- **Task**:
Everything before the line containing "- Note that" stays out; print that line and all lines below it through the last, exactly.

- **Dataset extract**:
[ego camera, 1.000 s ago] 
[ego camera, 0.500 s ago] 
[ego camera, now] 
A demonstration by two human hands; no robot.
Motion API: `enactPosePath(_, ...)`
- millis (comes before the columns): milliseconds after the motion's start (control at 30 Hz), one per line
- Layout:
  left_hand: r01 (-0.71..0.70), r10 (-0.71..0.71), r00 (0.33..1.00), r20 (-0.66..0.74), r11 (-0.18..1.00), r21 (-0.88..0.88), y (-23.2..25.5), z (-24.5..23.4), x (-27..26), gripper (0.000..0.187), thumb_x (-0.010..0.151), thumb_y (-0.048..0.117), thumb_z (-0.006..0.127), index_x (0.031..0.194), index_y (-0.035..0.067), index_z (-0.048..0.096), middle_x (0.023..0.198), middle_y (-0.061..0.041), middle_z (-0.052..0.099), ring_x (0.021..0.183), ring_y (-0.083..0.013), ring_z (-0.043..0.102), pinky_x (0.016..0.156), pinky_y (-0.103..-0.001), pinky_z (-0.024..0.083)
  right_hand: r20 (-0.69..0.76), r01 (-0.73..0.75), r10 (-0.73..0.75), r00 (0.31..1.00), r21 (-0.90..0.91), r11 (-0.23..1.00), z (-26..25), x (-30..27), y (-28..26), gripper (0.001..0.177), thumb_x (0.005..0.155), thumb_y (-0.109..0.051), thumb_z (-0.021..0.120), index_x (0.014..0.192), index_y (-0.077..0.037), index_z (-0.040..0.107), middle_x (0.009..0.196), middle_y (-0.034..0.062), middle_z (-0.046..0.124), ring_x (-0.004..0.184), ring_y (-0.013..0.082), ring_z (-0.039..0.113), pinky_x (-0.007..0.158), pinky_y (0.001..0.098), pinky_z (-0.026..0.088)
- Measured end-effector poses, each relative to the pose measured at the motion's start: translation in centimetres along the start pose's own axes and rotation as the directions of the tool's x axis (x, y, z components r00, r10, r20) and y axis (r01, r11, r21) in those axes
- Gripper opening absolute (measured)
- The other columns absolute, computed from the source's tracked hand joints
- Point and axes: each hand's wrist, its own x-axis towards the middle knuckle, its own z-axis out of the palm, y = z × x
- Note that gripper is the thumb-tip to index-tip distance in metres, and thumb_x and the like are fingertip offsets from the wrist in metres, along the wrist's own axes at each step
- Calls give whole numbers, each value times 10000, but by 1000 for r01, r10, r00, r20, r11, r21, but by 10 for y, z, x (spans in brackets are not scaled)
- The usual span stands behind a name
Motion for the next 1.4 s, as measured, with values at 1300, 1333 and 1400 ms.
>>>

- **Answer box**:
- Note that gripper is the thumb-tip to index-tip distance in metres, and thumb_x and the like are fingertip offsets from the wrist in metres, along the wrist's own axes at each step
- Calls give whole numbers, each value times 10000, but by 1000 for r01, r10, r00, r20, r11, r21, but by 10 for y, z, x (spans in brackets are not scaled)
- The usual span stands behind a name
Motion for the next 1.4 s, as measured, with values at 1300, 1333 and 1400 ms.
>>>

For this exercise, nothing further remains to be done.